There was history of multiple episodes of febrile illnesses in the past requiring multiple hospital admissions.
Ba was noted to have hypopigmented hair since birth. No family history of similar depugmented hair present.
At 2 months old, ba was admitted for fever and found to be anemic. USG Abdomen- normal, spleen size 6.9cm.
At 4.5 months old, again admitted for similar complaints. Hb 8.4mg/dL.
At 6 months old, evaluated at Medical College for persistent anemia during another febrile episode.
Labs
TC 8.7K N24% Plt 300K Hb 9.4g% MCV 64
Sickling Test negative, Mentzer index 16, Retic Count 4.1%. Parents were advised regular follow up.
8.5 months- similar admission with. Hb of 10.2%
There was history of multiple intra-uterine deaths prior to the birth of this child
Ba had 2 elder siblings who were healthy females. Mother’s second pregnancy resulted in IUD near term. It was a male foetus. Third and fourth pregnancies also resulted in IUDs at 6 months. Both were female babies.
Clinical examination revealed pallor, silvery grey hair, eyelashes and eyebrows with brown iris. One cafe au lait macule was present on the back.
Auxology was within normal limits. Liver was palplable 1cm below the right costal margin with Liver Span of 8cm and the spleen was palpable 9cm below the Left Costal Margin. Other examination was normal.
Our differentials at this juncture with respect to this ba with hypopigmented hair were:
Chediak Higashi Syndrome
Griscelli Syndrome
Elejalde Syndrome
Hermansky Pudlack Syndrome
Labs showed neutropenia and microcytic anemia. TC 11.3 N 9.2% ANC 1043 L 89% Plt 94 Hb 7.5g% ESR 39 mm/hr
LFT/RFT/URE/Chest Xray/Blood Culture were normal.
Peripheral Smear showed microcytic hypochromic anemia with leukocytosis.
Dengue Panel/EBV IgM/CMV PCR/Immunoglobulin profile/ PreOp serology/2D Echo was also normal.
USG Abdomen showed splenomegaly 9.6cm.Lymphocyte sub set Panel showed CD8+ T cells and decrease in percentage and absolute count of CD4 + T cells.
Child developed worsening neutropenia and anemia with elevated Serum Ferritin (533ng/mL) and hypertriglyceridemia (776mg/dL), he was suspected to have HLH.
Bone Marrow Aspiration and Biopsy did not show hemophagocytosis. Normal trilinage maturation present. Normal Karyotyping present. No evidence of leukemia/lymphoma present on immunophenotyping.

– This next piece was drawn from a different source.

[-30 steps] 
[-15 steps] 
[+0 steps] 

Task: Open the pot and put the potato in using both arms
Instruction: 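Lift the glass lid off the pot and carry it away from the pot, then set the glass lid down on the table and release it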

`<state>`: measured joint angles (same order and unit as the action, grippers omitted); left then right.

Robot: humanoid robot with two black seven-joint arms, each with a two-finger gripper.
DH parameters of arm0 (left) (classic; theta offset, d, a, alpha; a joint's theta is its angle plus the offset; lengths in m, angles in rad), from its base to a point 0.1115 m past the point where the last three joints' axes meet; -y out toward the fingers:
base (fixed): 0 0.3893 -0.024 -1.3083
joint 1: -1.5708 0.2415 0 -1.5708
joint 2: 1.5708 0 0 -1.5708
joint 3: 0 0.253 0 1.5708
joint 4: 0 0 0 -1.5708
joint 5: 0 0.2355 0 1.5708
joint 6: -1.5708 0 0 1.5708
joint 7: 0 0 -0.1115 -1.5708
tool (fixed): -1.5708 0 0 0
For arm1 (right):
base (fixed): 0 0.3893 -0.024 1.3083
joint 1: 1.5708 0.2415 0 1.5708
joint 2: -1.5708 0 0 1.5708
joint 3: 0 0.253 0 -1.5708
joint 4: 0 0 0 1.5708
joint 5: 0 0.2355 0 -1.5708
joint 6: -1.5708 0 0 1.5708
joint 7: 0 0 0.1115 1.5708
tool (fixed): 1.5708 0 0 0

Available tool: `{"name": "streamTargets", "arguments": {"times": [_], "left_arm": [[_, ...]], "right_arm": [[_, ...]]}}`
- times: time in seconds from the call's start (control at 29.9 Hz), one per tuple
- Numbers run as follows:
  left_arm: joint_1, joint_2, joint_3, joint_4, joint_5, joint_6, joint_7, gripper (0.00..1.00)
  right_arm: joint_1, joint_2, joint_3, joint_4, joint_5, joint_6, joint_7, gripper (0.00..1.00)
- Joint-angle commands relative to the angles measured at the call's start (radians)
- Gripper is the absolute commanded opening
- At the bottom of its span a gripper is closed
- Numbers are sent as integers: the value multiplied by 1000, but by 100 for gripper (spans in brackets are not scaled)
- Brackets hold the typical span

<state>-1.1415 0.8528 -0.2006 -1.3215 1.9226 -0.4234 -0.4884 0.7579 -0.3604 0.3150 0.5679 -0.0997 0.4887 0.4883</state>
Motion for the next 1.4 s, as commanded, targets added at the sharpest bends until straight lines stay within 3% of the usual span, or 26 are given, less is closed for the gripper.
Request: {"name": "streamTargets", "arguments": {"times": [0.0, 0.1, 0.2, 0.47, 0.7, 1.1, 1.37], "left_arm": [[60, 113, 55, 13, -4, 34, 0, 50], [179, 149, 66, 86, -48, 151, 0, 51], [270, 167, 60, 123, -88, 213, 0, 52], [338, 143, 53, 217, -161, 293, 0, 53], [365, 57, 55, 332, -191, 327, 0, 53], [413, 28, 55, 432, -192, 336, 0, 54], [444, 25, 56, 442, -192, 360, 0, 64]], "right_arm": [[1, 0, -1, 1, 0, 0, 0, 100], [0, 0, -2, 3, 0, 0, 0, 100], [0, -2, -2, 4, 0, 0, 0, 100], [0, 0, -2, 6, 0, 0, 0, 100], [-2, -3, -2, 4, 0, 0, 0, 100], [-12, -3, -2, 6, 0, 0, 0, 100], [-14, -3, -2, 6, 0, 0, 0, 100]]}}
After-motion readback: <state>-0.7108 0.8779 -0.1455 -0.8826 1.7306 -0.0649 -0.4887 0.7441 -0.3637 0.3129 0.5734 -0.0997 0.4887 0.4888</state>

Child was considered case of Hemophagocytic Lymphohistiocytosis with possibility of Griscelli Syndrome. WES was sent which proved the same.

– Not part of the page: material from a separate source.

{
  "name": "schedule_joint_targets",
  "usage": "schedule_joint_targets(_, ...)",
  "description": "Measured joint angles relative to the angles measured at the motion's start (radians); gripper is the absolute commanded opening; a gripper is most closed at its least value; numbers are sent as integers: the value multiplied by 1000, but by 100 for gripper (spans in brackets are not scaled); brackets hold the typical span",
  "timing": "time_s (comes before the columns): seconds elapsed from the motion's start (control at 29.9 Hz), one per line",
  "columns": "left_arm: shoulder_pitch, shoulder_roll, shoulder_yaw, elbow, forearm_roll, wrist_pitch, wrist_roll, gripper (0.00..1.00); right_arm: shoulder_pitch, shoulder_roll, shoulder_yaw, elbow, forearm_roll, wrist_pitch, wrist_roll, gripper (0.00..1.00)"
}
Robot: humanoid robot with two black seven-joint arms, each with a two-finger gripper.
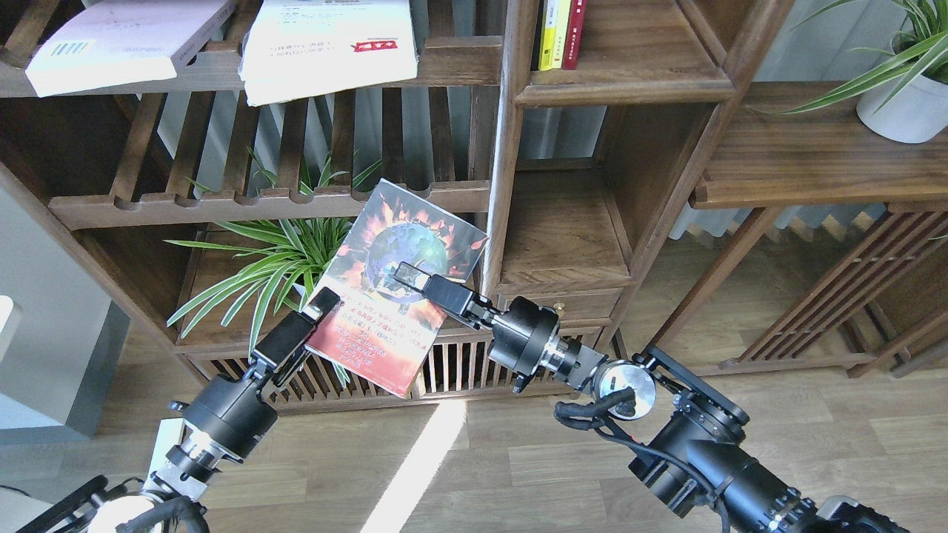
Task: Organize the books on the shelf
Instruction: 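Grasp the red book's edge with the right gripper, then lift the red book up and away with the right gripper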
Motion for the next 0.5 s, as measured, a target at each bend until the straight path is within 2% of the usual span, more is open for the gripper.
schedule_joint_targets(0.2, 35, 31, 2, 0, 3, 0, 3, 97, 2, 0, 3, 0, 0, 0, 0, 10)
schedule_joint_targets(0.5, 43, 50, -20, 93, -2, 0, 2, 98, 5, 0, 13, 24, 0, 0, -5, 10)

Children with silvery grey hair should be evaluated with an algorithmic approach.
Chediak Higashi is a rare autosomal recessive disease with recurrent pyogenic infections, partial oculo cutaneous albinism and progressive neurologic abnormalities which occurs due to a defect in the LYST gene. HSCT is the treatment of choice.

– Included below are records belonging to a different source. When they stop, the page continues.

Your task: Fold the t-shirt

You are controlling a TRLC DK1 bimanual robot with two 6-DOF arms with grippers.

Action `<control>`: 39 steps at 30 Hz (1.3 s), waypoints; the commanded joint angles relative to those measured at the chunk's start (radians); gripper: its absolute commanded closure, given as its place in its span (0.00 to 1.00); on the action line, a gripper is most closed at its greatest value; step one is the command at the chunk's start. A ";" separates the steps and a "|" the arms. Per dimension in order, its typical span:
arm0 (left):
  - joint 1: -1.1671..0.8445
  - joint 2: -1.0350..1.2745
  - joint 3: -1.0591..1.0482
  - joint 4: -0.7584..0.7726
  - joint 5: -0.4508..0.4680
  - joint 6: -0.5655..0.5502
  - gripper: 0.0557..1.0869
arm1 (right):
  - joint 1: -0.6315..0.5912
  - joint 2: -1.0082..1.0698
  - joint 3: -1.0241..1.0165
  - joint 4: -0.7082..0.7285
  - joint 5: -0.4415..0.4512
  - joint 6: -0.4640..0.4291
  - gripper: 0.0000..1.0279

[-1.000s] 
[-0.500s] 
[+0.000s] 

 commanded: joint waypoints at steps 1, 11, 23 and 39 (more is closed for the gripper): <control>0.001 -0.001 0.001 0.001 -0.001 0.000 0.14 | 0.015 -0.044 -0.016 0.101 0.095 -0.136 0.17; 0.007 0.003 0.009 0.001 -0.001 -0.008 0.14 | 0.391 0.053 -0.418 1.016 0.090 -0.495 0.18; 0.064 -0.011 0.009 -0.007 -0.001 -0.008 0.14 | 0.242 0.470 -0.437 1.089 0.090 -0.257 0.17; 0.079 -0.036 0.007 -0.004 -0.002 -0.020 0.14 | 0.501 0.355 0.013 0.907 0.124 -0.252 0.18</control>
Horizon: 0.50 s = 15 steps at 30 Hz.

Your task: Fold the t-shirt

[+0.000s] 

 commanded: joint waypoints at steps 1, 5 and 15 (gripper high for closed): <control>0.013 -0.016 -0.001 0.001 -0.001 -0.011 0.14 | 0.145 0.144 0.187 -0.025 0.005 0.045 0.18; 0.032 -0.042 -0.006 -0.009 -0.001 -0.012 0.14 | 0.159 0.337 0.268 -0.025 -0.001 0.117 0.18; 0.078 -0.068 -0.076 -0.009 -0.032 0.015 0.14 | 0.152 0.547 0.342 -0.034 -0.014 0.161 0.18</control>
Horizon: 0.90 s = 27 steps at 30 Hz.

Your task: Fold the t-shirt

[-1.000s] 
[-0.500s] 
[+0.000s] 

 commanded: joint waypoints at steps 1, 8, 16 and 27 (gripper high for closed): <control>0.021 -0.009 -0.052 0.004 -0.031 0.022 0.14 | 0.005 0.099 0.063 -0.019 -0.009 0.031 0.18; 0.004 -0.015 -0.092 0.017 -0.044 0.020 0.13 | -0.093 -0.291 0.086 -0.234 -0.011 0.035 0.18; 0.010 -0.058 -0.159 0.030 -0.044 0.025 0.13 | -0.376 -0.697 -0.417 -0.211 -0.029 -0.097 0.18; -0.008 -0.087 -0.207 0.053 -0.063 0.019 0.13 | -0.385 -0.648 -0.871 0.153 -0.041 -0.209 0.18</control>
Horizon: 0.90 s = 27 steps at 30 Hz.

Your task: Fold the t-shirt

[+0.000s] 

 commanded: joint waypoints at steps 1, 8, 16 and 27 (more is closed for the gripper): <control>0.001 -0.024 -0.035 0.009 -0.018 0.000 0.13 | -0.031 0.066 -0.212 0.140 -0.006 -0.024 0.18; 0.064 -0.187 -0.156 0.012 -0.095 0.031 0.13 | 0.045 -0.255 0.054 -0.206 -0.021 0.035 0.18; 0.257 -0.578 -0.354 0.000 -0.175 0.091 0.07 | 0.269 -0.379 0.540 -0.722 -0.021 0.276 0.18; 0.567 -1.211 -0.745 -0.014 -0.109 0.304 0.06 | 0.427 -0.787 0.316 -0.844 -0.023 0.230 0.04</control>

Elejalde syndrome is also an autosomal recessive disorder characterised sivery grey hair, suntanned skin and severe neurologic dystfunction in the form of seizures, hypotonia and mental retardation.
Griscelli Syndrome is divided into 3 subtypes as described in the graphs.
Carry Home Message- Silvery Grey Hair must be evaluated.